- [WORK ITEM]:
Give the data again in full, exactly as written below.

STORED DATA Start Marker

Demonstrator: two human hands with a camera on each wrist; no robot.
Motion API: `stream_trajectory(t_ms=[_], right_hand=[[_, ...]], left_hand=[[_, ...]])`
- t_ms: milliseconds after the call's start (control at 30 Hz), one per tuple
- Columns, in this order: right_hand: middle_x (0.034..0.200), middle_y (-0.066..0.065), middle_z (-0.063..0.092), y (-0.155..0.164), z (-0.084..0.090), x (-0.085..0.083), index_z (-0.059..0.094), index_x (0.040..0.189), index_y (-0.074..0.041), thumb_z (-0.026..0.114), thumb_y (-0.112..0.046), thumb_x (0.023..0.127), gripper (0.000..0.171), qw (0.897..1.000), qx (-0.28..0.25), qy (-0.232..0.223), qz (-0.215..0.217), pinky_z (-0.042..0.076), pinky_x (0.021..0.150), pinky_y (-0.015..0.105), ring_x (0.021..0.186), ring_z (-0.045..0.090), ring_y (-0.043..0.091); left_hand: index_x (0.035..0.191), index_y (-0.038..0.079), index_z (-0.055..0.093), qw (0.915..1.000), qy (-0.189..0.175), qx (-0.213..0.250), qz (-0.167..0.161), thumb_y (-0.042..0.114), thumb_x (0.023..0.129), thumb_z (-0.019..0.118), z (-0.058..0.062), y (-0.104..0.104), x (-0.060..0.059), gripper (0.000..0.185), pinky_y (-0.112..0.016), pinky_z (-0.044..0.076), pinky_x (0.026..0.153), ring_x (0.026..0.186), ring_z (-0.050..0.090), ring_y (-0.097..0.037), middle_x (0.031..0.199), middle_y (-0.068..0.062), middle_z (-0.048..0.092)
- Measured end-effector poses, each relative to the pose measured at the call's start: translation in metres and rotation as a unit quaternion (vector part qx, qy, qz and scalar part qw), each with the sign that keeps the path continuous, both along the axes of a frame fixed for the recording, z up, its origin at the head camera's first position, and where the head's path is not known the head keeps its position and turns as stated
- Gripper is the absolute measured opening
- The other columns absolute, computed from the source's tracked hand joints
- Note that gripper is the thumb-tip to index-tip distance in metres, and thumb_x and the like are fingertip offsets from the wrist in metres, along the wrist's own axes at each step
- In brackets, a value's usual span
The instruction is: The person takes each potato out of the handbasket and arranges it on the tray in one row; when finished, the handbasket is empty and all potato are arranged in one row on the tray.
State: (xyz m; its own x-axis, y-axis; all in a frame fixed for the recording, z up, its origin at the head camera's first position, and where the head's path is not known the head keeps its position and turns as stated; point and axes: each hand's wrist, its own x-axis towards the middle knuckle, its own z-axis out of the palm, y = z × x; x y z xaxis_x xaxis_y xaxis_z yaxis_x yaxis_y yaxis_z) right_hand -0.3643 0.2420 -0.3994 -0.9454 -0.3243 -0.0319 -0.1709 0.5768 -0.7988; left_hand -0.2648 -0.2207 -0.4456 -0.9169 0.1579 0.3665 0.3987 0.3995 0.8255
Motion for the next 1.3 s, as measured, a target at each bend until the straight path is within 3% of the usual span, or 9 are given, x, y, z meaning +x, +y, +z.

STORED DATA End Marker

- [YOUR SOLUTION]:
Demonstrator: two human hands with a camera on each wrist; no robot.
Motion API: `stream_trajectory(t_ms=[_], right_hand=[[_, ...]], left_hand=[[_, ...]])`
- t_ms: milliseconds after the call's start (control at 30 Hz), one per tuple
- Columns, in this order: right_hand: middle_x (0.034..0.200), middle_y (-0.066..0.065), middle_z (-0.063..0.092), y (-0.155..0.164), z (-0.084..0.090), x (-0.085..0.083), index_z (-0.059..0.094), index_x (0.040..0.189), index_y (-0.074..0.041), thumb_z (-0.026..0.114), thumb_y (-0.112..0.046), thumb_x (0.023..0.127), gripper (0.000..0.171), qw (0.897..1.000), qx (-0.28..0.25), qy (-0.232..0.223), qz (-0.215..0.217), pinky_z (-0.042..0.076), pinky_x (0.021..0.150), pinky_y (-0.015..0.105), ring_x (0.021..0.186), ring_z (-0.045..0.090), ring_y (-0.043..0.091); left_hand: index_x (0.035..0.191), index_y (-0.038..0.079), index_z (-0.055..0.093), qw (0.915..1.000), qy (-0.189..0.175), qx (-0.213..0.250), qz (-0.167..0.161), thumb_y (-0.042..0.114), thumb_x (0.023..0.129), thumb_z (-0.019..0.118), z (-0.058..0.062), y (-0.104..0.104), x (-0.060..0.059), gripper (0.000..0.185), pinky_y (-0.112..0.016), pinky_z (-0.044..0.076), pinky_x (0.026..0.153), ring_x (0.026..0.186), ring_z (-0.050..0.090), ring_y (-0.097..0.037), middle_x (0.031..0.199), middle_y (-0.068..0.062), middle_z (-0.048..0.092)
- Measured end-effector poses, each relative to the pose measured at the call's start: translation in metres and rotation as a unit quaternion (vector part qx, qy, qz and scalar part qw), each with the sign that keeps the path continuous, both along the axes of a frame fixed for the recording, z up, its origin at the head camera's first position, and where the head's path is not known the head keeps its position and turns as stated
- Gripper is the absolute measured opening
- The other columns absolute, computed from the source's tracked hand joints
- Note that gripper is the thumb-tip to index-tip distance in metres, and thumb_x and the like are fingertip offsets from the wrist in metres, along the wrist's own axes at each step
- In brackets, a value's usual span
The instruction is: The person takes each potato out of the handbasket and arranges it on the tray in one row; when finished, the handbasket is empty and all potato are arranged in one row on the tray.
State: (xyz m; its own x-axis, y-axis; all in a frame fixed for the recording, z up, its origin at the head camera's first position, and where the head's path is not known the head keeps its position and turns as stated; point and axes: each hand's wrist, its own x-axis towards the middle knuckle, its own z-axis out of the palm, y = z × x; x y z xaxis_x xaxis_y xaxis_z yaxis_x yaxis_y yaxis_z) right_hand -0.3643 0.2420 -0.3994 -0.9454 -0.3243 -0.0319 -0.1709 0.5768 -0.7988; left_hand -0.2648 -0.2207 -0.4456 -0.9169 0.1579 0.3665 0.3987 0.3995 0.8255
Motion for the next 1.3 s, as measured, a target at each bend until the straight path is within 3% of the usual span, or 9 are given, x, y, z meaning +x, +y, +z.

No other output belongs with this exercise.